Последние дни перед войной застали меня в Наугейме, где я лечился. Вернувшись из-за границы, я узнал, что накануне несколько раз звонил по телефону военный министр Сухомлинов и, осведомившись, что меня ожидают в Петербурге с часа на час, просил немедленно ему позвонить, когда я приеду. Я вызвал к телефону военного министра. Генерал Сухомлинов заявил, что ему необходимо видеть меня немедленно, не взирая ни на какие обстоятельства, сам же он приехать не может, в виду массы дел. Я тотчас же отправился, и вот какой произошел разговор:

— Я вызвал вас к себе, — сказал Сухомлинов, — потому что нахожусь в безвыходном положении. Представьте себе, ужас какой. Государь император внезапно заколебался и приказал приостановить мобилизацию военных округов, назначенных для действий против австрийцев. Чем объяснить такое решение, — я положительно не знаю. В случае настойчивого его повеления положение может стать катастрофическим. Все карточки и мобилизационные распоряжения уже разосланы на места. Вернуть их не представляется возможным и всякая задержка в деле будет гибельна. Что делать? Посоветуйте…

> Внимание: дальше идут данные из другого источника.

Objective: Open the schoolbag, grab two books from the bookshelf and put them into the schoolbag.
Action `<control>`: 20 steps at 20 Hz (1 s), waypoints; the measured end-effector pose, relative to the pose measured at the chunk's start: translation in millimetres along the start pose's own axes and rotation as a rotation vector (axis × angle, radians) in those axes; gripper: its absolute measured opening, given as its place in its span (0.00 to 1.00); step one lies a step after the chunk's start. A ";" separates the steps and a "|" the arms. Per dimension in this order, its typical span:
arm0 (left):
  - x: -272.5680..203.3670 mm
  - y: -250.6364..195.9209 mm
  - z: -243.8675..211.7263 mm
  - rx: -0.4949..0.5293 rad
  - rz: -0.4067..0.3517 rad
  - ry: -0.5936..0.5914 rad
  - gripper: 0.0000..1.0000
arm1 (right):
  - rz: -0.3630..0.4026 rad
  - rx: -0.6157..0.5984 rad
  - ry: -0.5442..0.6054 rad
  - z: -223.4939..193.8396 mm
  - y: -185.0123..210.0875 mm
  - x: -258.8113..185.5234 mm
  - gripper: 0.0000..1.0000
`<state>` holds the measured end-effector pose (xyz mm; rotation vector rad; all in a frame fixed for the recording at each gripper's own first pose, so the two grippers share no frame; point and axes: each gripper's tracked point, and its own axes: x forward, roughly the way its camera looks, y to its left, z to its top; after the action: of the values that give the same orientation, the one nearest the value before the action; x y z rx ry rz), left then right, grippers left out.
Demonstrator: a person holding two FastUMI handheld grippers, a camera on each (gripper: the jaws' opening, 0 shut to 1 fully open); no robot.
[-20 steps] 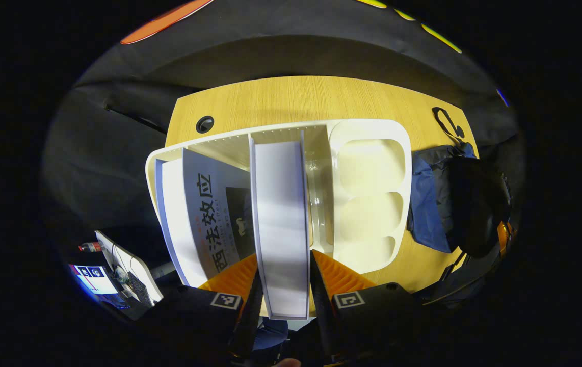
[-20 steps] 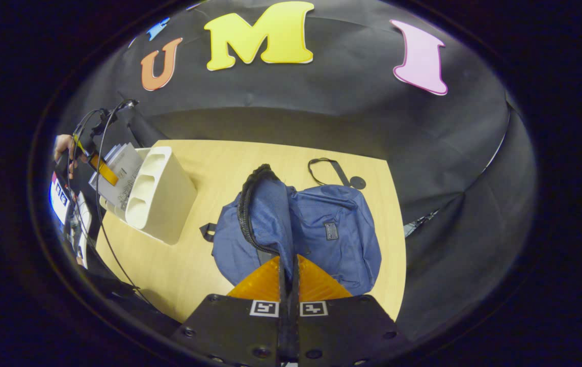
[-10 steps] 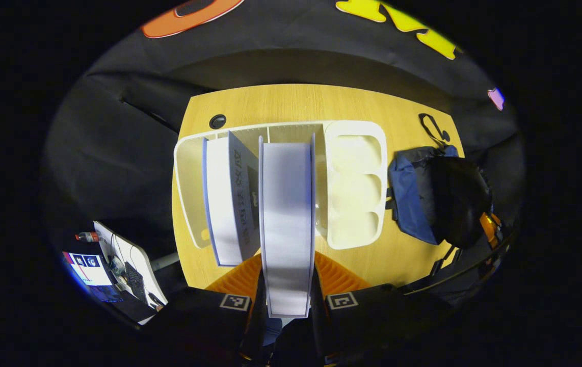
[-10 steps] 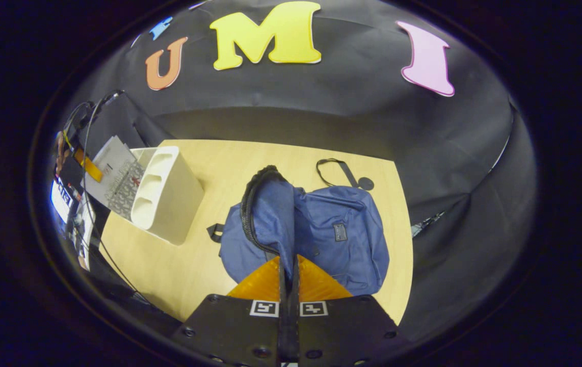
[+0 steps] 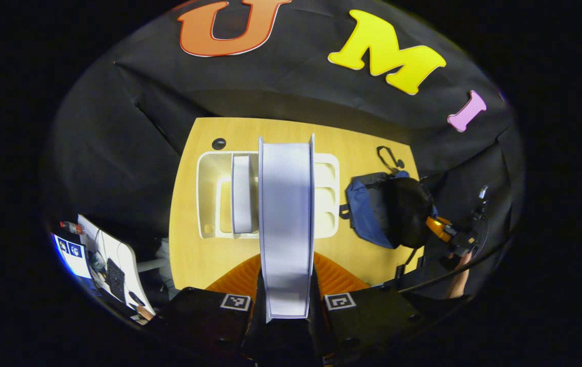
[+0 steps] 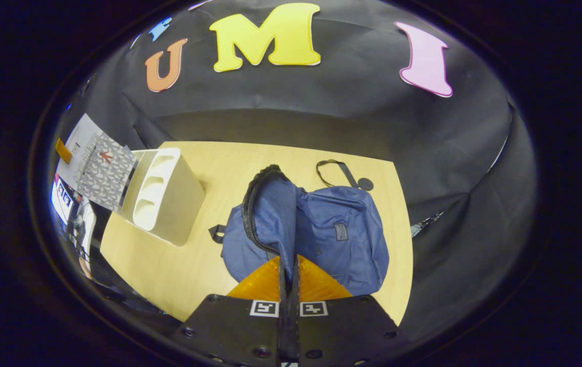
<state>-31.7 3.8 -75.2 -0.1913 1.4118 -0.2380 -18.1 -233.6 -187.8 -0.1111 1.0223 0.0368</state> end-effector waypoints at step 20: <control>153.8 -230.0 -62.2 -0.134 -0.554 0.048 0.36 | -0.030 0.066 -0.029 16.0 -29.7 -19.2 0.00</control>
<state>-83.0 -259.2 -168.1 -0.6931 1.3996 -0.6064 -12.0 -260.9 -160.9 -0.0655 0.9917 -0.0225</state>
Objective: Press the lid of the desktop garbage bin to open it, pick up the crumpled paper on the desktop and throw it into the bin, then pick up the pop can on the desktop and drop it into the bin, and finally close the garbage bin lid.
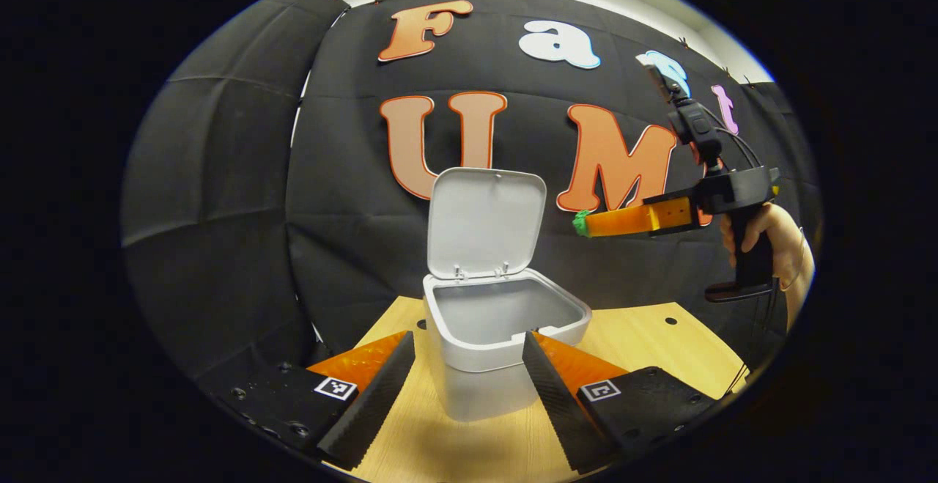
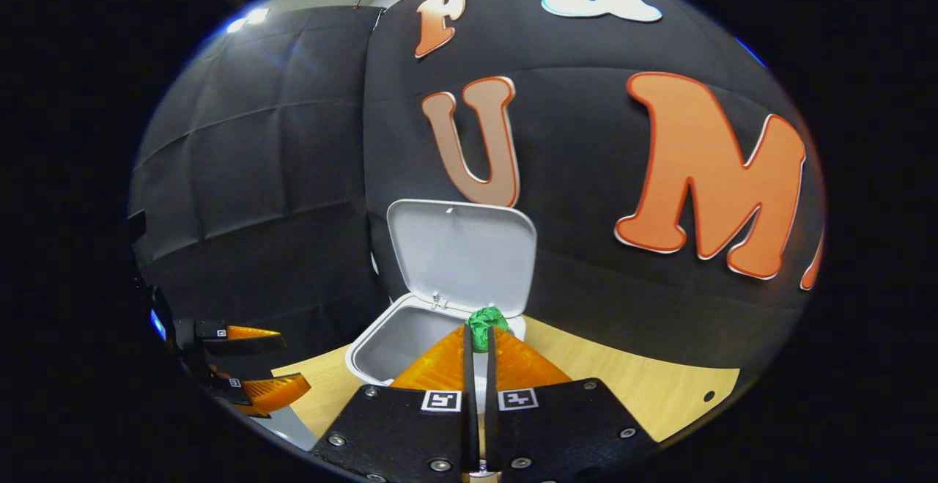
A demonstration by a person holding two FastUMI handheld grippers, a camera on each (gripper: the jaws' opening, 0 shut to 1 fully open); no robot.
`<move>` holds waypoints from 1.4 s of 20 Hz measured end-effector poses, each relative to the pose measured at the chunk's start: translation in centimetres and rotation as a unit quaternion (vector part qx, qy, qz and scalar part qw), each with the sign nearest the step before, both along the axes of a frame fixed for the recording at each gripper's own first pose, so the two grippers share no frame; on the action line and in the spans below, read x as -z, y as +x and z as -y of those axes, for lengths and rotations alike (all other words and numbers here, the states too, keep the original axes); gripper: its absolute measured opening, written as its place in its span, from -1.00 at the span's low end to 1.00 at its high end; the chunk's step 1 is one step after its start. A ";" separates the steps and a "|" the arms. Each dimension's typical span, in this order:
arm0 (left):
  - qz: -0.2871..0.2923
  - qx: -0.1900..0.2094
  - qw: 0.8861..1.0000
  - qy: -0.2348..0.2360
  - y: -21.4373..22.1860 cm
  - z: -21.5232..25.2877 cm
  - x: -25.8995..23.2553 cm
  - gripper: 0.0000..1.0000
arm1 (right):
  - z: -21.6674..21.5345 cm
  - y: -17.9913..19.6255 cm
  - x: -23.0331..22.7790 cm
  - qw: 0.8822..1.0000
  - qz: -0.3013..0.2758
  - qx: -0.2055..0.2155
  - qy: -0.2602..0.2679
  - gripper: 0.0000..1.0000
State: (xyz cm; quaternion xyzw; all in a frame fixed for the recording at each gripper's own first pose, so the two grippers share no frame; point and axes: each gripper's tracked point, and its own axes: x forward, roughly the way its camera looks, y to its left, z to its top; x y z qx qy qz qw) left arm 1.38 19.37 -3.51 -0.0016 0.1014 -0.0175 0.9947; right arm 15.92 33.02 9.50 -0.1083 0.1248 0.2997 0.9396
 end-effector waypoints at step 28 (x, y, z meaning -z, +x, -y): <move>0.008 0.005 1.000 -0.007 -0.2 -0.3 -1.3 0.88 | -1.1 0.4 2.0 0.999 -0.019 0.009 0.030 0.90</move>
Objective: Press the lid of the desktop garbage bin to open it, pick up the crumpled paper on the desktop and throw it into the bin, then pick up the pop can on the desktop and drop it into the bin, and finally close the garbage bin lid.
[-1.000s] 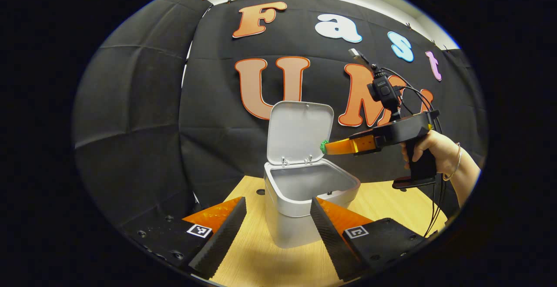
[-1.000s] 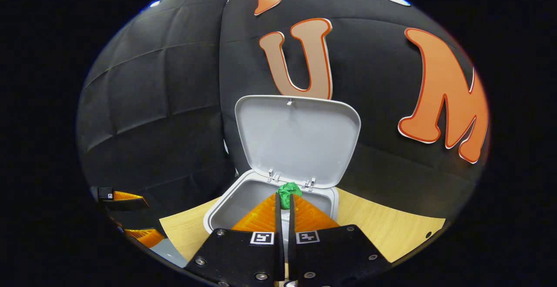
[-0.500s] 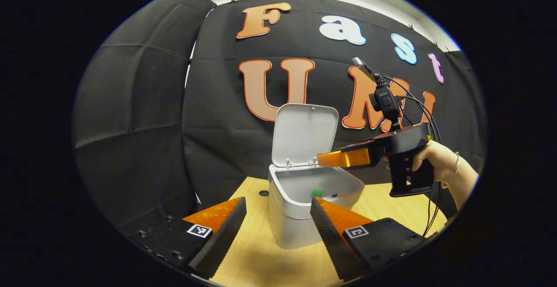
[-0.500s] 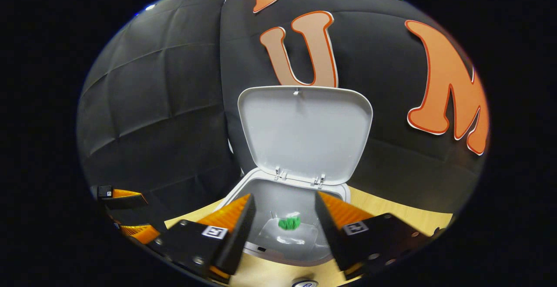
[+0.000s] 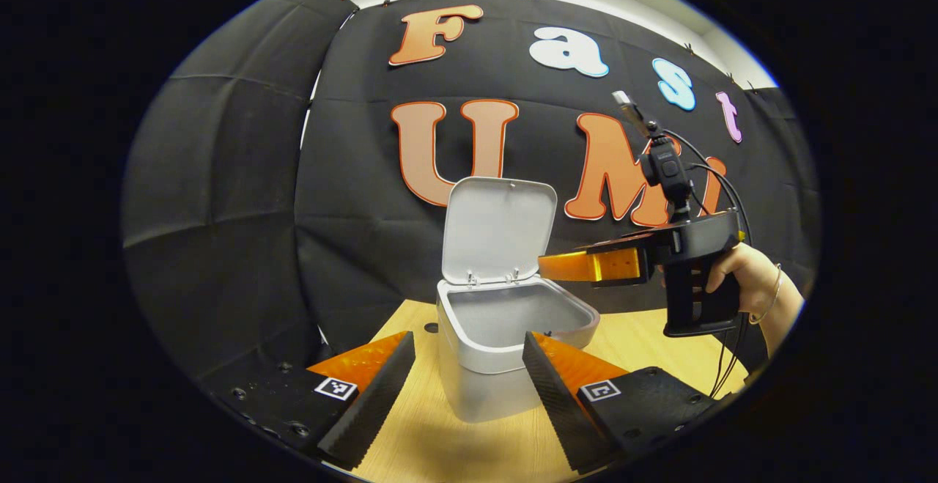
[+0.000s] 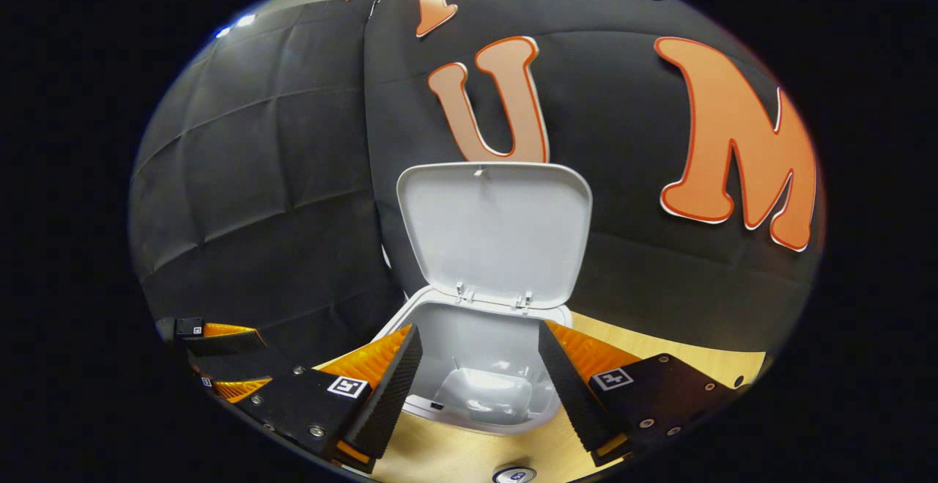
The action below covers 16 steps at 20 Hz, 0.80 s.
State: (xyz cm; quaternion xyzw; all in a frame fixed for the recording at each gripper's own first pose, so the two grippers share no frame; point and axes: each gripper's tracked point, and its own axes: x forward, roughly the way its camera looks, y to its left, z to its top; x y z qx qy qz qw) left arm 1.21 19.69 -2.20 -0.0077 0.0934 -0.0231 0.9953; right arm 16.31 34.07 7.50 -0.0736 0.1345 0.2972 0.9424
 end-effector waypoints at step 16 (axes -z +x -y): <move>0.000 0.115 0.993 0.001 2.4 13.0 0.6 0.88 | 26.6 -5.7 -3.8 0.965 0.075 0.239 0.075 0.90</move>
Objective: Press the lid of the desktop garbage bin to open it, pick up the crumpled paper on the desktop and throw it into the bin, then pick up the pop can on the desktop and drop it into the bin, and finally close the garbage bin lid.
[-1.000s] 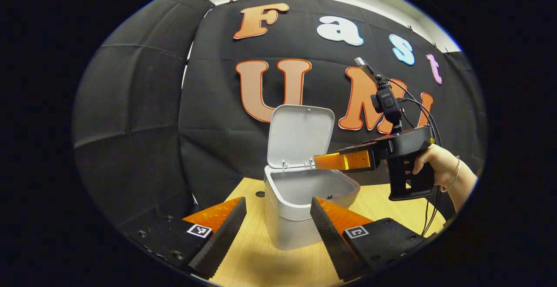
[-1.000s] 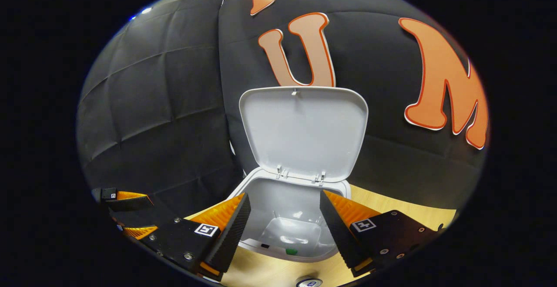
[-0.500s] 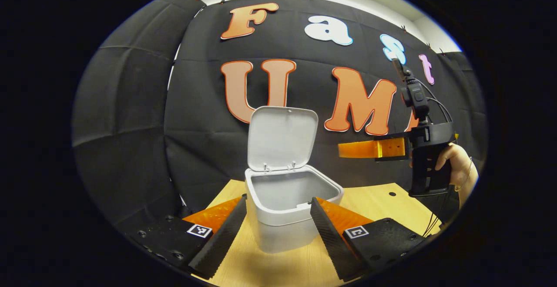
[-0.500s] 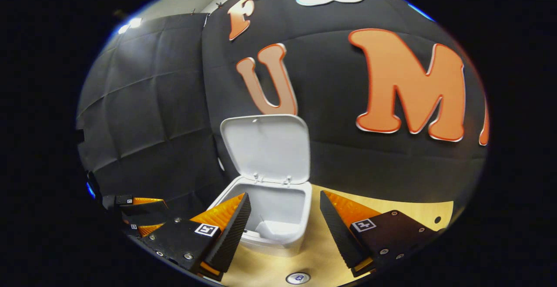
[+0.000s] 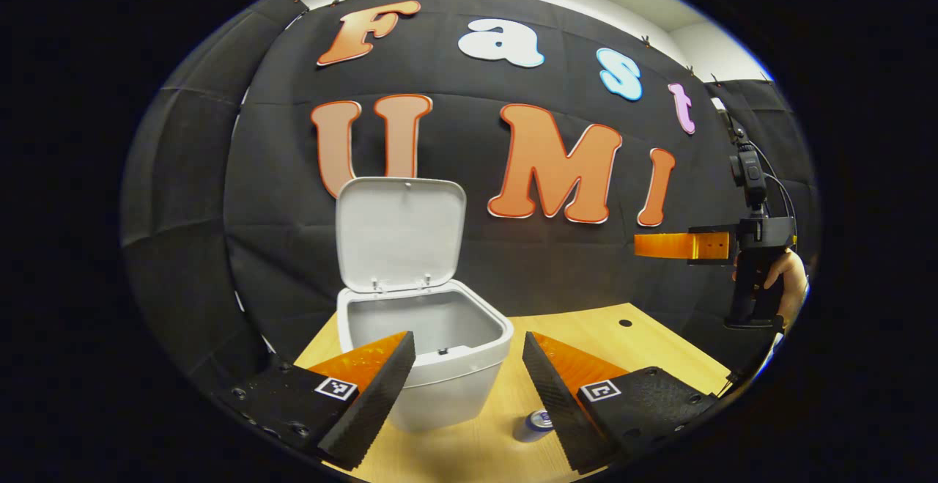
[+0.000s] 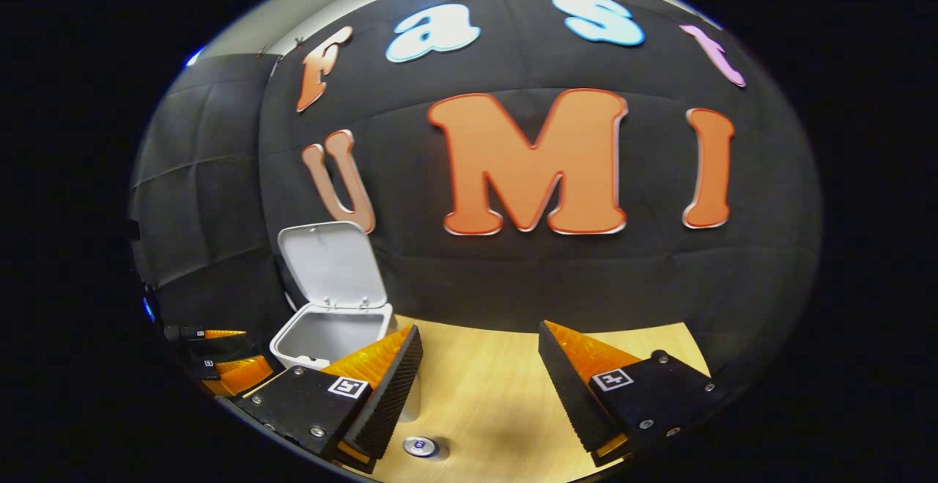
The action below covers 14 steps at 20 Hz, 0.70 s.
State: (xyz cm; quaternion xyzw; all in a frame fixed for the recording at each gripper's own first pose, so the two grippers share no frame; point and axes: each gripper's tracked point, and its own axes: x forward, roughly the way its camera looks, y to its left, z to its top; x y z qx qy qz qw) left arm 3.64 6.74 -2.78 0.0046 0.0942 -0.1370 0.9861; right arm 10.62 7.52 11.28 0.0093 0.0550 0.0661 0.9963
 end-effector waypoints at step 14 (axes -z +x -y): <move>-0.034 0.069 0.997 -0.001 0.0 9.4 4.7 0.89 | 11.2 -5.0 0.9 0.995 -0.001 0.100 -0.003 0.90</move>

— Я должен вам доложить, — ответил я министру, — что объявление нам войны Германией совершенно неизбежно, и если произойдет малейшее замедление, то германцы перейдут границы без сопротивления. Проезжая через Вержболово, я уже видел по всей границе кордон германской кавалерии, одетый в защитный цвет и вполне готовый к военным действиям. Все это вы безотлагательно должны довести до сведения государя.

— А я, наоборот, требую, чтобы вы, Михаил Владимирович, немедленно испросили аудиенцию в Петергофе и лично доложили об этих обстоятельствах его величеству.

— Я с радостью готов это исполнить, но время не терпит, минуты терять нельзя, между тем процедура испрошения доклада длительна. Надо ехать вам и немедленно.